**REQUIRED WORK**
Repeat the lines of the material below exactly, beginning at the one with "Round 2, Question 4: The image above contains a blue" and stopping after the last.

■ ■ ■ ■ ■

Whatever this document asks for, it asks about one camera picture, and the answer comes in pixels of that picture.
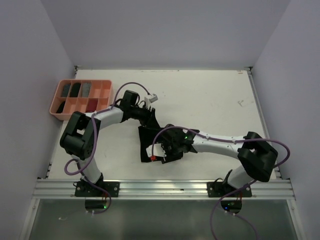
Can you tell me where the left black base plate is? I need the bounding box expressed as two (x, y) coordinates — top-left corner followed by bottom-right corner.
(72, 180), (120, 198)

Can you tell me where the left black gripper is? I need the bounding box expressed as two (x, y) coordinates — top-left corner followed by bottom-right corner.
(129, 103), (160, 130)

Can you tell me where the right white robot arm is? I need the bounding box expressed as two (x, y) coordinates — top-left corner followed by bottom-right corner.
(156, 125), (278, 197)

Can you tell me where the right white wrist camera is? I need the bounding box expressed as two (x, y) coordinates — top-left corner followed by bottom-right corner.
(146, 143), (167, 162)

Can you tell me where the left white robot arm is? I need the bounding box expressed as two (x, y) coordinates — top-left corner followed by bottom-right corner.
(59, 90), (159, 197)

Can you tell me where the aluminium mounting rail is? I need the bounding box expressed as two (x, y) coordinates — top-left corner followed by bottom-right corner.
(32, 179), (295, 200)

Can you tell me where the dark red rolled underwear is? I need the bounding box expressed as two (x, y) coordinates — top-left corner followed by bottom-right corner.
(85, 98), (98, 113)

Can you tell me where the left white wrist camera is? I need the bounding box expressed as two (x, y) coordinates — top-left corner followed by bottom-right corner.
(145, 93), (158, 104)

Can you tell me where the grey striped underwear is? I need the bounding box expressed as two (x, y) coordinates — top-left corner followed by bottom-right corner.
(81, 82), (92, 98)
(61, 83), (71, 98)

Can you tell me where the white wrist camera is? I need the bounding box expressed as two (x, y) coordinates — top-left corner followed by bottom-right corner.
(146, 143), (167, 162)
(145, 93), (158, 104)

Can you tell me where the pink divided organizer tray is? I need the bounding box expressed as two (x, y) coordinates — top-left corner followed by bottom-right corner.
(49, 79), (114, 121)

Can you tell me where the grey striped rolled underwear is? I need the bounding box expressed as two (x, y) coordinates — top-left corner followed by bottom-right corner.
(61, 83), (71, 98)

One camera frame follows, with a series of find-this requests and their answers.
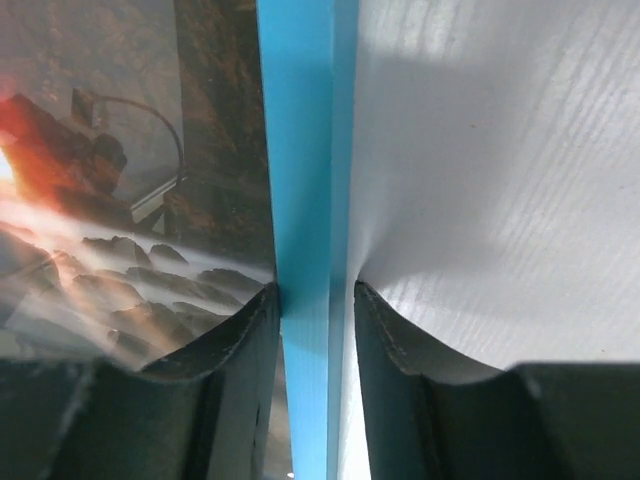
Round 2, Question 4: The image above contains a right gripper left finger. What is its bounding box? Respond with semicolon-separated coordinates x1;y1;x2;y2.
1;284;280;479

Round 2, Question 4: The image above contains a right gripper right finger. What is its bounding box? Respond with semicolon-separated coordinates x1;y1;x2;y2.
354;282;639;479

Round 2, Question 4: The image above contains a blue picture frame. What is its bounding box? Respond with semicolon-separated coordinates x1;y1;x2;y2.
257;1;358;479

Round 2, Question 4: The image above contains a sunset seascape photo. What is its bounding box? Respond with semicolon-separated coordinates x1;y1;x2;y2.
0;0;296;480

■ ■ ■ ■ ■

**TASK RESPONSE**
Round 2, Question 4: The image above contains a blue picture frame. What is its bounding box? Respond with semicolon-separated coordinates x1;y1;x2;y2.
257;1;358;479

Round 2, Question 4: The image above contains a sunset seascape photo. What is its bounding box? Respond with semicolon-separated coordinates x1;y1;x2;y2.
0;0;296;480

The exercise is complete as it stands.